Assigned task.
Copy each line below that contains "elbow".

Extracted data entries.
══════════════════════════════

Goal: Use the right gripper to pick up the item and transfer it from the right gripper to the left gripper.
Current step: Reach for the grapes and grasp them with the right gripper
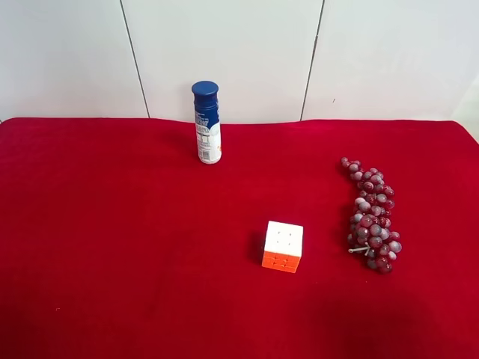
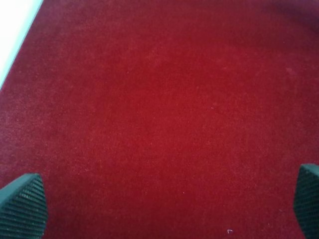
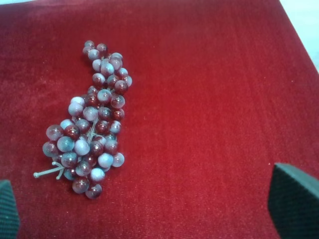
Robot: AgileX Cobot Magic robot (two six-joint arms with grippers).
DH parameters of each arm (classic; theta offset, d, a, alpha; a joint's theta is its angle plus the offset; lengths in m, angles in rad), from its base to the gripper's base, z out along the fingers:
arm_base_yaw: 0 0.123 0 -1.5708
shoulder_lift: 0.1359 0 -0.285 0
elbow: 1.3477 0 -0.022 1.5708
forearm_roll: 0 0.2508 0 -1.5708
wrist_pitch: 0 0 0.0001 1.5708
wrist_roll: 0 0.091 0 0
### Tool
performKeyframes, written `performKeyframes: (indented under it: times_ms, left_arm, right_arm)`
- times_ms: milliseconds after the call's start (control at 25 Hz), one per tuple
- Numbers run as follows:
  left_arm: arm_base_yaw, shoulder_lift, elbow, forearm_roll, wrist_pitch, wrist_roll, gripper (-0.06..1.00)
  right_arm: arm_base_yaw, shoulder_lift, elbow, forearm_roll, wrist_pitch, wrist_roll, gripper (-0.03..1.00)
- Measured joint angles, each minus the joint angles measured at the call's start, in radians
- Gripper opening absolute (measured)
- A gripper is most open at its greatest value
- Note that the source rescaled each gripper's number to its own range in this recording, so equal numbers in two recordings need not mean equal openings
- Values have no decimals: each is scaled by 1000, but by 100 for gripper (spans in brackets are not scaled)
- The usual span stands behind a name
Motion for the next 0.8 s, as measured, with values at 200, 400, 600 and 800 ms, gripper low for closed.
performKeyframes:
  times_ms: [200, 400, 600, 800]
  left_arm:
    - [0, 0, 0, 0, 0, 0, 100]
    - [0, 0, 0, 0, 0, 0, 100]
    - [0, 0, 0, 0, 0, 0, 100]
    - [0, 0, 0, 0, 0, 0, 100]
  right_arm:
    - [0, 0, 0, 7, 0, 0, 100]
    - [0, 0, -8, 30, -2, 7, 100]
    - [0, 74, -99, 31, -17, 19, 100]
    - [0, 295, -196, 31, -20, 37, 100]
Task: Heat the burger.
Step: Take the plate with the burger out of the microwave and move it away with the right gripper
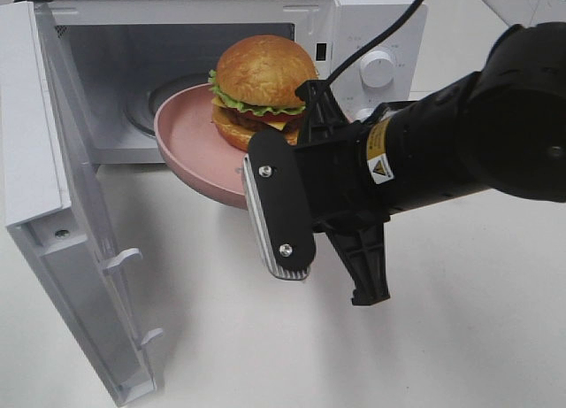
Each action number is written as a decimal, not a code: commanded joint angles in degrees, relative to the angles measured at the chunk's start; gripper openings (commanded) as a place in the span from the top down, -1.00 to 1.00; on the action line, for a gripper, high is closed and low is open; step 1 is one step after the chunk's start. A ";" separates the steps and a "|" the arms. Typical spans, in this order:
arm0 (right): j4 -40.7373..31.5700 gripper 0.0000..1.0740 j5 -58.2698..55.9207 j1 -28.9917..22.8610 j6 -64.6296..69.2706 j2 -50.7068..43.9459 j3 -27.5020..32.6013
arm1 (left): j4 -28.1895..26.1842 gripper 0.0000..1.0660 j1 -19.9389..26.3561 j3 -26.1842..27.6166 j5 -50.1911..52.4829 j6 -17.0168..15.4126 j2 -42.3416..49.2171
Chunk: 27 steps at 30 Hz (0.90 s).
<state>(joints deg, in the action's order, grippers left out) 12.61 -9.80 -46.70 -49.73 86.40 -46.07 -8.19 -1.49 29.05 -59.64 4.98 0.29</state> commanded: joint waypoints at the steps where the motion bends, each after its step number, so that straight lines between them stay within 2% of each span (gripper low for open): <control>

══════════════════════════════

Task output.
elbow: 1.3477 0 -0.022 1.5708
  left_arm: arm_base_yaw, shoulder_lift, elbow, forearm_roll, wrist_pitch, wrist_roll, gripper (-0.06..1.00)
  right_arm: arm_base_yaw, shoulder_lift, elbow, forearm_roll, wrist_pitch, wrist_roll, gripper (-0.03..1.00)

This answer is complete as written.